## What you should do
Return every line from the listing where the word "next" occurs.
** Opening Given entries block **
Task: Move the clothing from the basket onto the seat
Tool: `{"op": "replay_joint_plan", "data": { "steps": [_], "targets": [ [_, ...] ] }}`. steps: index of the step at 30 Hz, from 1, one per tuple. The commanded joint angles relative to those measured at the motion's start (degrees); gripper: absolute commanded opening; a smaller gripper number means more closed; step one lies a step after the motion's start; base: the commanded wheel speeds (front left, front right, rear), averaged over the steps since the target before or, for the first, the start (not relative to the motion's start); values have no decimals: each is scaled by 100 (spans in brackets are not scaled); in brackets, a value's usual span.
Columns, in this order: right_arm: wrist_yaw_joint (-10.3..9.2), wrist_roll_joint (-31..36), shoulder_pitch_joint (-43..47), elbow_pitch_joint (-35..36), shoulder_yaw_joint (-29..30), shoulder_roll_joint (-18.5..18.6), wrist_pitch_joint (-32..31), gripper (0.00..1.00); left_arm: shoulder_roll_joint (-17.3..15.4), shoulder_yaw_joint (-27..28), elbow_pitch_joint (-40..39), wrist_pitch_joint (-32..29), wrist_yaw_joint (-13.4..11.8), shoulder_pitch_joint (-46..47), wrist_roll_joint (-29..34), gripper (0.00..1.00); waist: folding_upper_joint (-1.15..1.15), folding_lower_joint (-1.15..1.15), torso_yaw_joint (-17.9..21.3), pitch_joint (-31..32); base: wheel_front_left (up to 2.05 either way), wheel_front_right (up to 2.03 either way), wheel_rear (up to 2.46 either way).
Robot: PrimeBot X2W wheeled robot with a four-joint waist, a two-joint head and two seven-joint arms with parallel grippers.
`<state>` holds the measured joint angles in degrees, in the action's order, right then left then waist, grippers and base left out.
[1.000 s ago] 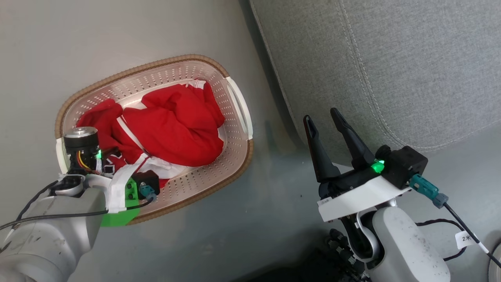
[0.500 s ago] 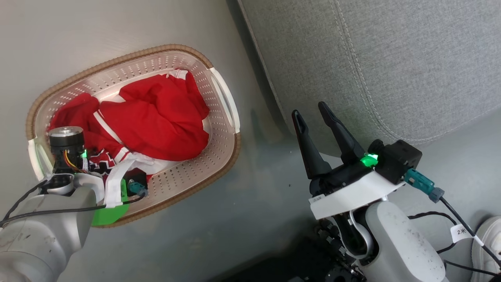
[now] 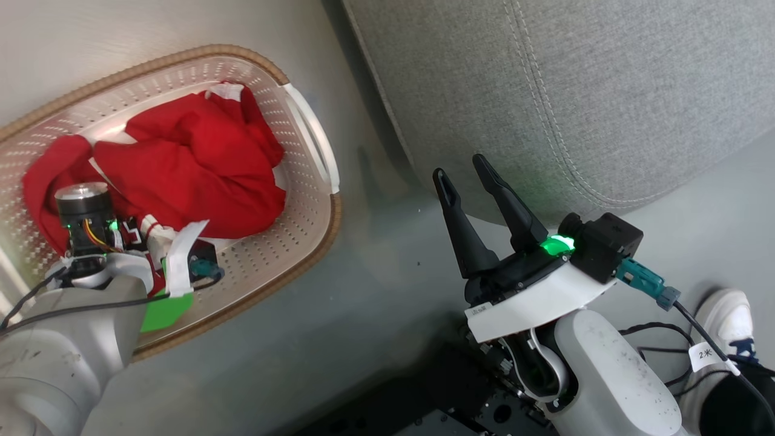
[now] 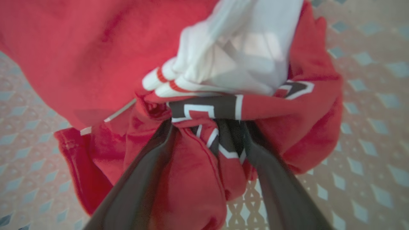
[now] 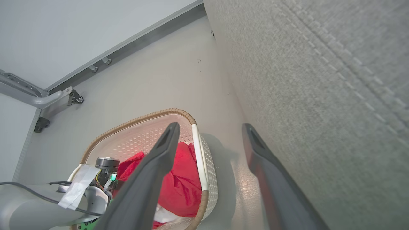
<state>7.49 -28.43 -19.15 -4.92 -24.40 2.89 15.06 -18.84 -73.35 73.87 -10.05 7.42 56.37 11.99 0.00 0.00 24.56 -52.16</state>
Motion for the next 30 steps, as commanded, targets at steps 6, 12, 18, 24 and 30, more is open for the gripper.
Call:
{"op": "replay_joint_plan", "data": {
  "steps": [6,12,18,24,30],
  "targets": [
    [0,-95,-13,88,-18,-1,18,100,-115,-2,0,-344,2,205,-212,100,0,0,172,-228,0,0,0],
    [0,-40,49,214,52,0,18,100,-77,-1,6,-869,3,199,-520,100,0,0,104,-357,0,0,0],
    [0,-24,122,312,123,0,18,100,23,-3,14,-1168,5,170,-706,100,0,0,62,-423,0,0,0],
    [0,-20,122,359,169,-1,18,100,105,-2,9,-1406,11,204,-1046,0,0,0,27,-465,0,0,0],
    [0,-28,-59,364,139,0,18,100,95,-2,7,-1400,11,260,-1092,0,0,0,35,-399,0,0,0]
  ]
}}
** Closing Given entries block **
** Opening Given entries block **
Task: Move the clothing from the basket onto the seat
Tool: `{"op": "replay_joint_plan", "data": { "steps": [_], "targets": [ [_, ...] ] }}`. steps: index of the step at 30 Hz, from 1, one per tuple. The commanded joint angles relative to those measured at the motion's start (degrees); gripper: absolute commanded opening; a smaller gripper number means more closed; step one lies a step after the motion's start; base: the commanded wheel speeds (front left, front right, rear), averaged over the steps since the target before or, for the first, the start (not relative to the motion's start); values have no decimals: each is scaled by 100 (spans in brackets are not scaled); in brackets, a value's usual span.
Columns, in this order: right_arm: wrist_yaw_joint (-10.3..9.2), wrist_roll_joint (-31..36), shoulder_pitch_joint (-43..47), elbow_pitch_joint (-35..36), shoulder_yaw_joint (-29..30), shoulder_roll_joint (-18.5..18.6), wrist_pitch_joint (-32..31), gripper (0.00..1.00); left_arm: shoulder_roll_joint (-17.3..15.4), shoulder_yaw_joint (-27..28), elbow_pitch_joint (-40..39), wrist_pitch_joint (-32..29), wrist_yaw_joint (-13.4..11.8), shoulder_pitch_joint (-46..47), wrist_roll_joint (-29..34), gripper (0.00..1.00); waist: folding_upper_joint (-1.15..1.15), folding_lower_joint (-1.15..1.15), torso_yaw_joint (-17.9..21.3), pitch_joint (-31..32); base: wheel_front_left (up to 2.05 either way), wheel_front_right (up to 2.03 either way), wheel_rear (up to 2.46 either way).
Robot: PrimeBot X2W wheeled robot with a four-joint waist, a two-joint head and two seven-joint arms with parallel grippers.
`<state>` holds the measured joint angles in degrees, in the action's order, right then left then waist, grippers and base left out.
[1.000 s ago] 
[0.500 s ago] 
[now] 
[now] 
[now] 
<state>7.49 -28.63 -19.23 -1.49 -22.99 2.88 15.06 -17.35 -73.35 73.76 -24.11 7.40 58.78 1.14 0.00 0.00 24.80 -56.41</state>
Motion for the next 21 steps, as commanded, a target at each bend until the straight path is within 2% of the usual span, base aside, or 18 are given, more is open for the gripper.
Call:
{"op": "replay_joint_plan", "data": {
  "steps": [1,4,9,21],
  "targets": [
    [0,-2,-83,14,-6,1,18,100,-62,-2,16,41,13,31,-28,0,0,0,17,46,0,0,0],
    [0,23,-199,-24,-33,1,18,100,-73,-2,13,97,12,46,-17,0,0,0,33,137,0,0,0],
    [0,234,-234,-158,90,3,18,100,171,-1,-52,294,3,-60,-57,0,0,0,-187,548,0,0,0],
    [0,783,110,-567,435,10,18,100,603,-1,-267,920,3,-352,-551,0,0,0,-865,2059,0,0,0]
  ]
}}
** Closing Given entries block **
## Your response
Motion for the next 30 steps, as commanded, targets at steps 6, 12, 18, 24 and 30, more is open for the gripper.
Motion for the next 21 steps, as commanded, a target at each bend until the straight path is within 2% of the usual span, base aside, or 18 are given, more is open for the gripper.

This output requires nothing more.